We consider the learning problem faced by two self-interested agents repeatedly playing a general-sum stage game. We assume
that the players can observe each other’s actions but not the payoffs received by the other player. The concept of Nash Equilibrium
in repeated games provides an individually rational solution for playing such games and can be achieved by playing the Nash
Equilibrium strategy for the single-shot game in every iteration. Such a strategy, however can sometimes lead to a Pareto-Dominated
outcome for games like Prisoner’s Dilemma.
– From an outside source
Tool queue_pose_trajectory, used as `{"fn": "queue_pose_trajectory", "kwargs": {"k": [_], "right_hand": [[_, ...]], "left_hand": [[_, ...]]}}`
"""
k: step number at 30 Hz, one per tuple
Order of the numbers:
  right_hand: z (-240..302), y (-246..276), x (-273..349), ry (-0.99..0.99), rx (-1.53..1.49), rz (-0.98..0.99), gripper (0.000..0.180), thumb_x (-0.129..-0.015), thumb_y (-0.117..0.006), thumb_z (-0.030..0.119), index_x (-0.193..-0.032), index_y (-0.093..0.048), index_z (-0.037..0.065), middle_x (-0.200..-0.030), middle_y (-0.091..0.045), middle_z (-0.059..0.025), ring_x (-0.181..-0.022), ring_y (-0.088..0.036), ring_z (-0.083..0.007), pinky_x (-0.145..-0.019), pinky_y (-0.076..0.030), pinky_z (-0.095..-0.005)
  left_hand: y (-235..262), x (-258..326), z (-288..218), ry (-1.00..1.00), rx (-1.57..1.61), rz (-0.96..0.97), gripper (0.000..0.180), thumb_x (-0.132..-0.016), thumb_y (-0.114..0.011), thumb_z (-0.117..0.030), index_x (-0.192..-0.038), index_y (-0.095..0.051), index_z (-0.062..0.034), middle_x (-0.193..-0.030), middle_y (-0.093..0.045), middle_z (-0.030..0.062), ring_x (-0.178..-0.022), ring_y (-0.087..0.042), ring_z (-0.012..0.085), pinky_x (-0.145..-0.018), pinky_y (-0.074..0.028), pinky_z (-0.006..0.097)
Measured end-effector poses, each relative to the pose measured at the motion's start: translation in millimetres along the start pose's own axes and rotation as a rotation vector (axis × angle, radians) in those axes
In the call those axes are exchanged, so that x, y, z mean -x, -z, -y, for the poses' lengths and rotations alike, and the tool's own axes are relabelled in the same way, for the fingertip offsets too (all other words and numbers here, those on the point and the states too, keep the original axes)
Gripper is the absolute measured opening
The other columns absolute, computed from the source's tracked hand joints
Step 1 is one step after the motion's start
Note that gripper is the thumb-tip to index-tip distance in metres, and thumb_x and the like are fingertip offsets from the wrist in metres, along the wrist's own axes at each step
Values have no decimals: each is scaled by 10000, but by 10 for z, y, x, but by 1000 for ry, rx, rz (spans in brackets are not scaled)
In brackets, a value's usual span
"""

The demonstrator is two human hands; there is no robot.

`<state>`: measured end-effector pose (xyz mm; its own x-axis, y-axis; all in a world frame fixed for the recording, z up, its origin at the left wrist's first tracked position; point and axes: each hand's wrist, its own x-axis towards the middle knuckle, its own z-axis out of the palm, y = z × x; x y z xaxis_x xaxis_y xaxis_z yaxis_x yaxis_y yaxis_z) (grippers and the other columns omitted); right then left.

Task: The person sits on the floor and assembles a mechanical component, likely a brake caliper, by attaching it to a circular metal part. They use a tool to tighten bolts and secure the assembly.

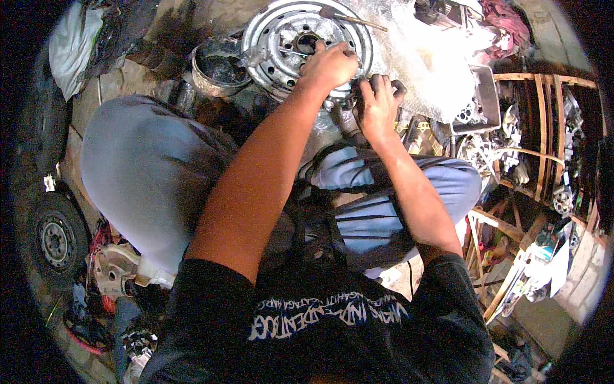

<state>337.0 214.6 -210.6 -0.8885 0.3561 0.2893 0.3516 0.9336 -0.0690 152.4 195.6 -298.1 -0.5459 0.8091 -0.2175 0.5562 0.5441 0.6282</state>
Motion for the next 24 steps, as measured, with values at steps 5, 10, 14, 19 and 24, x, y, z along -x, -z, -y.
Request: {"fn": "queue_pose_trajectory", "kwargs": {"k": [5, 10, 14, 19, 24], "right_hand": [[-6, -93, 76, 4, 104, -32, 286, -900, -545, 123, -1170, -640, 114, -1295, -567, -189, -1248, -539, -367, -973, -355, -740], [-53, 24, -54, 45, -40, 83, 614, -642, -856, 204, -1205, -629, 112, -1365, -538, -198, -1311, -497, -401, -1027, -308, -768], [-126, -175, 109, -59, 132, 17, 541, -690, -813, 180, -1194, -630, 112, -1368, -542, -191, -1327, -486, -386, -1035, -298, -774], [-31, 124, -136, -128, -279, -44, 223, -807, -694, 35, -1029, -696, 47, -1063, -654, -157, -1032, -616, -349, -963, -401, -542], [-246, 83, -90, -483, -614, -225, 113, -851, -710, 74, -935, -741, 5, -951, -727, -203, -833, -712, -358, -773, -536, -432]], "left_hand": [[88, 134, -130, 2, 3, -159, 331, -945, -490, -201, -1200, -675, -100, -1412, -564, 163, -1250, -518, 425, -1076, -423, 529], [-18, 53, 114, 44, 46, -104, 457, -932, -496, -338, -1350, -588, -179, -1501, -423, 218, -1344, -463, 431, -1125, -368, 549], [275, 198, -312, 102, 116, 44, 585, -936, -484, -467, -1475, -510, -242, -1604, -285, 249, -1390, -430, 473, -1151, -348, 558], [67, 112, -36, 89, 48, 12, 578, -944, -462, -480, -1470, -511, -246, -1590, -307, 258, -1382, -442, 470, -1145, -356, 561], [388, 265, -278, 148, 142, 41, 601, -946, -446, -493, -1488, -486, -238, -1592, -302, 262, -1394, -432, 461, -1149, -358, 546]]}}
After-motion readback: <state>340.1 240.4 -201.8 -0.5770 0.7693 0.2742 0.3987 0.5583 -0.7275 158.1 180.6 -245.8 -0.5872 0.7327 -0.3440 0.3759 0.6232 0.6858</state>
So we prefer learning strategies that converge to a Pareto-Optimal outcome that
also produces a Nash Equilibrium payoff for repeated two-player, n-action general-sum games. The Folk Theorem enable us to
identify such outcomes. In this paper, we introduce the Conditional Joint Action Learner (CJAL) which learns the conditional
probability of an action taken by the opponent given its own actions and uses it to decide its next course of action. We empirically
show that under self-play and if the payoff structure of the Prisoner’s Dilemma game satisfies certain conditions, a CJAL
learner, using a random exploration strategy followed by a completely greedy exploitation technique, will learn to converge
to a Pareto-Optimal solution. We also show that such learning will generate Pareto-Optimal payoffs in a large majority of
other two-player general sum games. We compare the performance of CJAL with that of existing algorithms such as WOLF-PHC and
JAL on all structurally distinct two-player conflict games with ordinal payoffs.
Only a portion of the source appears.